EXERCISE DESCRIPTION
Exactly as they appear below, repeat the lines from the one with "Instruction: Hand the" through the one with "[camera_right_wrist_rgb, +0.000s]". Drop every picture.
◆ ◆ ◆ ◆ ◆ ◆ ◆
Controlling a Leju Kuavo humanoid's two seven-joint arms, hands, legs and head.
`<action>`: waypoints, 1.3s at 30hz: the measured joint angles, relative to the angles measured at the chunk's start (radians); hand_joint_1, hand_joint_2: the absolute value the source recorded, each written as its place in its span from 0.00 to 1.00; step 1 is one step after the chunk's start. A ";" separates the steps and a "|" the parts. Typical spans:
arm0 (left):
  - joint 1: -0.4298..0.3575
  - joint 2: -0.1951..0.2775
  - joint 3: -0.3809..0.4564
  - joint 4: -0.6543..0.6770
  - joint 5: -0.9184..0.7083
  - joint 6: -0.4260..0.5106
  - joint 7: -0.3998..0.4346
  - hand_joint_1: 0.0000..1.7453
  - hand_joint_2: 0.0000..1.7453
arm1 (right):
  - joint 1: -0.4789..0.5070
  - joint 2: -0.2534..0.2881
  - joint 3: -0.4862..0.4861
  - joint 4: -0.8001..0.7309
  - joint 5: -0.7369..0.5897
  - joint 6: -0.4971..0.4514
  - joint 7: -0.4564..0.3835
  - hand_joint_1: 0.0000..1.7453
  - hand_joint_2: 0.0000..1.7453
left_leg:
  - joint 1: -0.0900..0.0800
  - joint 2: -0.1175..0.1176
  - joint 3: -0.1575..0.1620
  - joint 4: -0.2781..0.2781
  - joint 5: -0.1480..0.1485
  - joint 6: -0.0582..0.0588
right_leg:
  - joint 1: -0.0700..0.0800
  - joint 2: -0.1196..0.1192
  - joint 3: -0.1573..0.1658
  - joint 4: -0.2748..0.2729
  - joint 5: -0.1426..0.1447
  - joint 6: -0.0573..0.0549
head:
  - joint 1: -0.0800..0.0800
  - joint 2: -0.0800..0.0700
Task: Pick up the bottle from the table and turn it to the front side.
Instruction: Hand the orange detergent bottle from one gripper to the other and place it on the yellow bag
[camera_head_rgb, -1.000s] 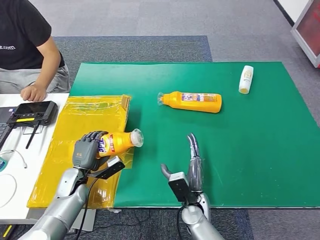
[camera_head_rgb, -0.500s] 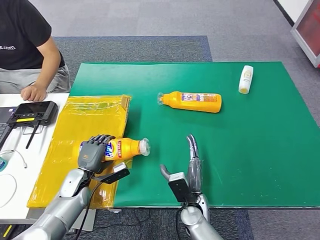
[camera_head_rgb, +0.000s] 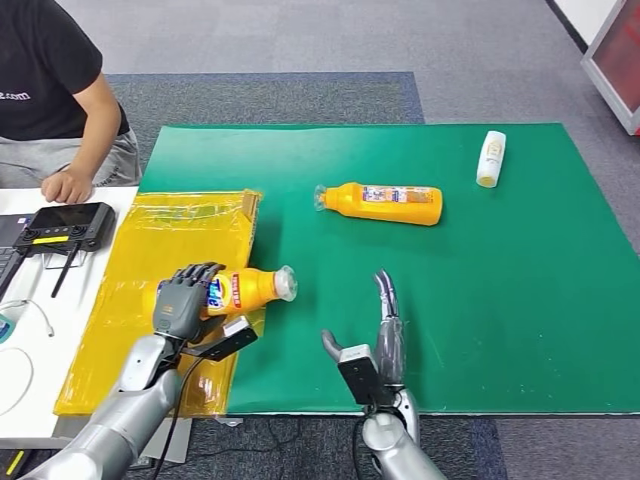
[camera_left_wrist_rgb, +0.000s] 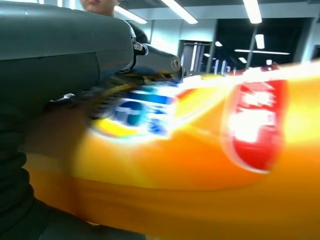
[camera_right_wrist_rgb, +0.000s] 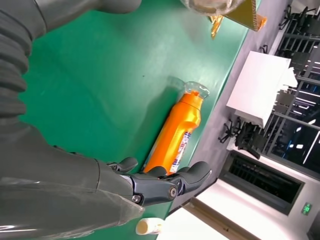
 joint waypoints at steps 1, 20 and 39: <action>0.000 0.000 0.003 0.002 0.002 0.000 0.000 0.17 1.00 | 0.000 0.000 0.000 0.002 -0.001 0.000 0.000 0.00 1.00 | 0.000 0.000 0.000 0.000 0.000 0.000 | 0.000 0.000 0.000 0.000 0.000 0.000 | 0.000 0.000; -0.045 -0.010 0.031 0.037 0.007 0.002 -0.025 0.57 1.00 | -0.019 -0.004 -0.006 0.024 -0.022 0.008 0.000 0.00 1.00 | 0.000 0.000 0.000 0.000 0.003 0.000 | 0.000 0.000 0.001 0.000 0.003 0.000 | 0.000 0.000; -0.037 -0.024 0.039 0.052 0.074 -0.014 -0.052 0.00 1.00 | -0.017 -0.012 -0.009 0.036 -0.014 0.006 0.000 0.00 1.00 | 0.000 0.000 0.000 0.000 0.005 -0.001 | 0.000 0.000 0.000 0.000 0.005 -0.001 | 0.000 0.000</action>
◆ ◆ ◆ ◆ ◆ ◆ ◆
COMPLETED TASK
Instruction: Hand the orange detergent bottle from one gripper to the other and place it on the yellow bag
[camera_head_rgb, -1.000s] 
[camera_head_rgb, -0.500s] 
[camera_head_rgb, +0.000s] 
[camera_left_wrist_rgb, +0.000s] 
[camera_right_wrist_rgb, +0.000s] 

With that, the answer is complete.